*Your instructions*
When you copy the data, keep every line exactly as written and skip the pictures.

━━━━━━━━━━━━━━━━━━━━━━━━━━━━━━

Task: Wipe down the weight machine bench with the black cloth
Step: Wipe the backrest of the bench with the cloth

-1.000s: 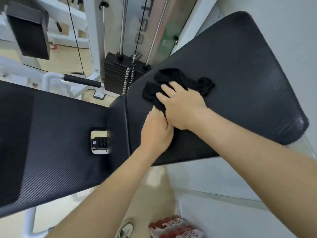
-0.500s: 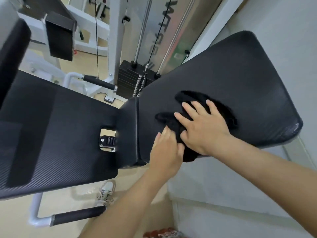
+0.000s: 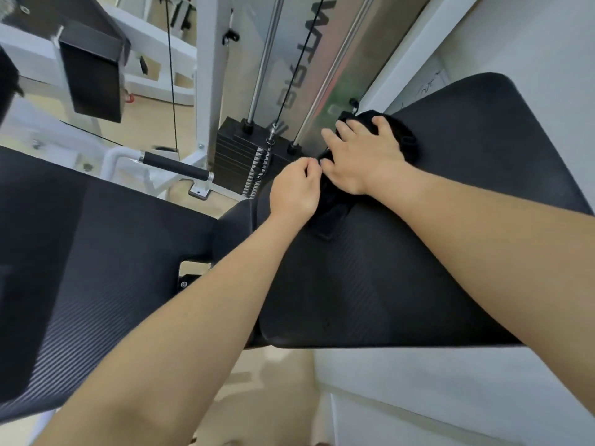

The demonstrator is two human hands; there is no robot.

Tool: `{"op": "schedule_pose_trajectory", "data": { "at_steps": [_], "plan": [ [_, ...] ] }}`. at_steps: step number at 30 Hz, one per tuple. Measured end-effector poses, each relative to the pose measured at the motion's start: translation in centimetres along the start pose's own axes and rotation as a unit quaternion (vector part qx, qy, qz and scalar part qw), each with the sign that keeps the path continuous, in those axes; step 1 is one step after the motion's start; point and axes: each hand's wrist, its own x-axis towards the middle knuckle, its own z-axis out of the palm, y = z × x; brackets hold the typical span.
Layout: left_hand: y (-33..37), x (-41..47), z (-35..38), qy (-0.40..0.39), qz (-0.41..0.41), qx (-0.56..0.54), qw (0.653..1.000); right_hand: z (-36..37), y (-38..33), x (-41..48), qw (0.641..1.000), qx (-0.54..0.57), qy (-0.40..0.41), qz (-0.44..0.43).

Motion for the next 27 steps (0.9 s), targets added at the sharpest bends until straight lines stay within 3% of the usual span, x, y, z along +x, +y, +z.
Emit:
{"op": "schedule_pose_trajectory", "data": {
  "at_steps": [3,6,9,11,13,15,18,23,27],
  "plan": [
    [-2.5,-0.1,0.4,0.015,0.028,0.023,0.999,0.2,-1.6,-0.1,0.999,0.003,0.008,-0.032],
    [-5.7,-4.1,0.5,0.046,0.025,-0.022,0.998,0.3,-3.2,-2.4,0.988,0.042,-0.047,-0.138],
    [-7.5,-9.6,0.6,0.016,-0.015,-0.115,0.993,0.7,-3.7,-5.3,0.964,0.08,-0.11,-0.227],
    [-7.7,-9.8,0.8,-0.004,-0.006,-0.109,0.994,0.9,-3.2,-5.4,0.96,0.088,-0.093,-0.248],
    [-6.9,-7.1,0.7,-0.017,0.023,-0.067,0.997,1.1,-2.3,-4.3,0.972,0.032,-0.049,-0.229],
    [-6.0,-3.6,0.9,-0.029,0.057,-0.04,0.997,1.1,-1.7,-2.9,0.988,-0.009,-0.014,-0.154],
    [-5.6,2.4,1.4,-0.046,0.074,-0.035,0.996,1.2,-2.3,1.0,0.999,0.008,-0.014,-0.049],
    [-6.7,5.9,0.1,-0.11,0.0,-0.041,0.993,1.3,-4.0,2.5,0.997,0.057,0.007,-0.053],
    [-8.2,4.3,-1.4,-0.088,-0.029,-0.135,0.987,1.8,-5.5,0.5,0.992,0.097,-0.009,-0.084]
  ]
}}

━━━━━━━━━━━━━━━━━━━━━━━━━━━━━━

*Solution to the problem*
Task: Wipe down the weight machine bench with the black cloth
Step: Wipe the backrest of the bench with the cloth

-1.000s: 
-0.500s: 
+0.000s: 

The demonstrator is two human hands; there is no robot.

Tool: `{"op": "schedule_pose_trajectory", "data": { "at_steps": [_], "plan": [ [_, ...] ] }}`. at_steps: step number at 30 Hz, one per tuple. Measured end-effector poses, each relative to the pose measured at the motion's start: translation in centimetres along the start pose's own axes and rotation as a unit quaternion (vector part qx, qy, qz and scalar part qw), each with the sign that keeps the path continuous, in those axes; step 1 is one step after the motion's start; point and axes: each hand's wrist, its own x-axis towards the middle knuckle, its own z-axis out of the palm, y = z × x; brackets hold the typical span.
Layout: left_hand: y (-33..37), x (-41..47), z (-35..38), qy (-0.40..0.39), qz (-0.41..0.41), qx (-0.56..0.54), qw (0.653..1.000); right_hand: z (-36..37), y (-38..33), x (-41..48), qw (0.641..1.000), qx (-0.54..0.57), qy (-0.40..0.41), qz (-0.44..0.43).

Motion for the next 27 steps (0.9 s), targets added at the sharpest bends until straight lines stay within 3% of the usual span, x, y, z along +x, +y, +z.
Emit:
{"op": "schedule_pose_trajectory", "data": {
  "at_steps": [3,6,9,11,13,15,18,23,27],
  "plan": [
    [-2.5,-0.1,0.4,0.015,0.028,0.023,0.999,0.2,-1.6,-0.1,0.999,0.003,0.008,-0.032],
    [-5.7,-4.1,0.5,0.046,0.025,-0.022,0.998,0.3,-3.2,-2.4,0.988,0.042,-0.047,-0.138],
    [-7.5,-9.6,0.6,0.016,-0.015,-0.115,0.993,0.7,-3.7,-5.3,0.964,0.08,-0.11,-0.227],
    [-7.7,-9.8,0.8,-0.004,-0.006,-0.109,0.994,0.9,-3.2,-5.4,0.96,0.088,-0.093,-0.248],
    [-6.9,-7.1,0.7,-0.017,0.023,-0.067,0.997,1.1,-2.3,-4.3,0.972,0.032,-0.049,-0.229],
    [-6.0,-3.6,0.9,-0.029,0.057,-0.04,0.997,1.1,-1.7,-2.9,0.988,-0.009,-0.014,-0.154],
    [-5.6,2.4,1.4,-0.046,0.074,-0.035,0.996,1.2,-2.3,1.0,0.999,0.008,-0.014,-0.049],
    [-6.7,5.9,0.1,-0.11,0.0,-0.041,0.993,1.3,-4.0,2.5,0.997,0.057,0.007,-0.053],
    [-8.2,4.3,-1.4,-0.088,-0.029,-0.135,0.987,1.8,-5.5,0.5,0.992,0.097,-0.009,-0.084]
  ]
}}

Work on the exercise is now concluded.